TROISIÈME POINT. — Après nous avoir donné à connaître, et le terme où nous sommes appelés, et le bonheur qui nous y est proposé, il restait ,de nous apprendre à quelle condition cette souveraine félicité nous est promise, et par quelle voie nous y pouvons parvenir. Or c'est enfin ce que nous enseigne le Fils de Dieu dans ce mystère. Il monte au ciel, et il y entre comme dans une place de conquête. Pour l'emporter, il a fallu qu'il versât son sang et qu'il donnât sa vie. Vérité que nous déclarent bien sensiblement les cicatrices de ses plaies, qu'il conserve toujours sur son sacré corps, tout glorieux qu'il est, et au milieu même de son triomphe. En nous les montrant il nous dit : Voilà le prix que m'a coûté le royaume que je vais posséder, et voilà comment vous devez l'acheter et à quel titre vous devez le posséder vous-mêmes ; car vous ne l'aurez point autrement que moi.

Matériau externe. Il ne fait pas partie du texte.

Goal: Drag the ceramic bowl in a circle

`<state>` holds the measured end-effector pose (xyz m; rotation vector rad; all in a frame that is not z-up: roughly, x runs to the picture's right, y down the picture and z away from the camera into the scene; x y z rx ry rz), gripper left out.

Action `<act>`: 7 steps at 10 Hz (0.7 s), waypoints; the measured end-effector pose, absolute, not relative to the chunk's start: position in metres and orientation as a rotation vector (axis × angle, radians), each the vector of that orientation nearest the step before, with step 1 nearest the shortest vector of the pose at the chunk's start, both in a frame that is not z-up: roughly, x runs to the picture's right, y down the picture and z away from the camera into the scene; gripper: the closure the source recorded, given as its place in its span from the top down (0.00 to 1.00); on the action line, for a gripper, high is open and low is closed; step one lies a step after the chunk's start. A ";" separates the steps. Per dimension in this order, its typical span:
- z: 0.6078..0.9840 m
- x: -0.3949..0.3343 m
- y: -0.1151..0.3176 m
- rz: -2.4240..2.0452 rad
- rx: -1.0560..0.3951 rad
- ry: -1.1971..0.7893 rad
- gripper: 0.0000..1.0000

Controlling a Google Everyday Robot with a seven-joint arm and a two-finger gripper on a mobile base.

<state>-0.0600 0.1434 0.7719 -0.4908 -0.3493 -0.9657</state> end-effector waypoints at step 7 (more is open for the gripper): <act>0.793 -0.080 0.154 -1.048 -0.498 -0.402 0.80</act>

Qui peut se plaindre d'une loi si raisonnable, et qui peut aspirer à la même couronne que Jésus-Christ, sans vouloir la mériter comme lui? Cependant que fais-je pour cette éternité bienheureuse? Ce n'est pas que je ne mène une vie assez contraire aux sens et assez dure ; car toute vie religieuse est par elle-même une croix. Mais si ce n'est pas purement pour Dieu, ni en vue de la récompense qu'il m'a préparée, que je porte celle croix, quoi que j'aie à souffrir, c'est, par rapport au ciel, comme si je ne souffrais rien ; et quoi que je fasse, c'est comme si je ne faisais rien. Je ne marche point proprement après Jésus-Christ, et la malédiction de saint Bernard tombe sur moi : Malheur à l’âme qui porte la croix de Jésus-Christ , et qui néanmoins ne suit pas Jésus-Christ! Or, dans tous mes devoirs et dans les exercices de mon état quel esprit me fait agir? Est-ce un vrai dessein d'accomplir les volontés de Dieu et d'obtenir sa gloire? Sans cela il serait bien à craindre que la vie religieuse ne fût point pour moi la voie du ciel.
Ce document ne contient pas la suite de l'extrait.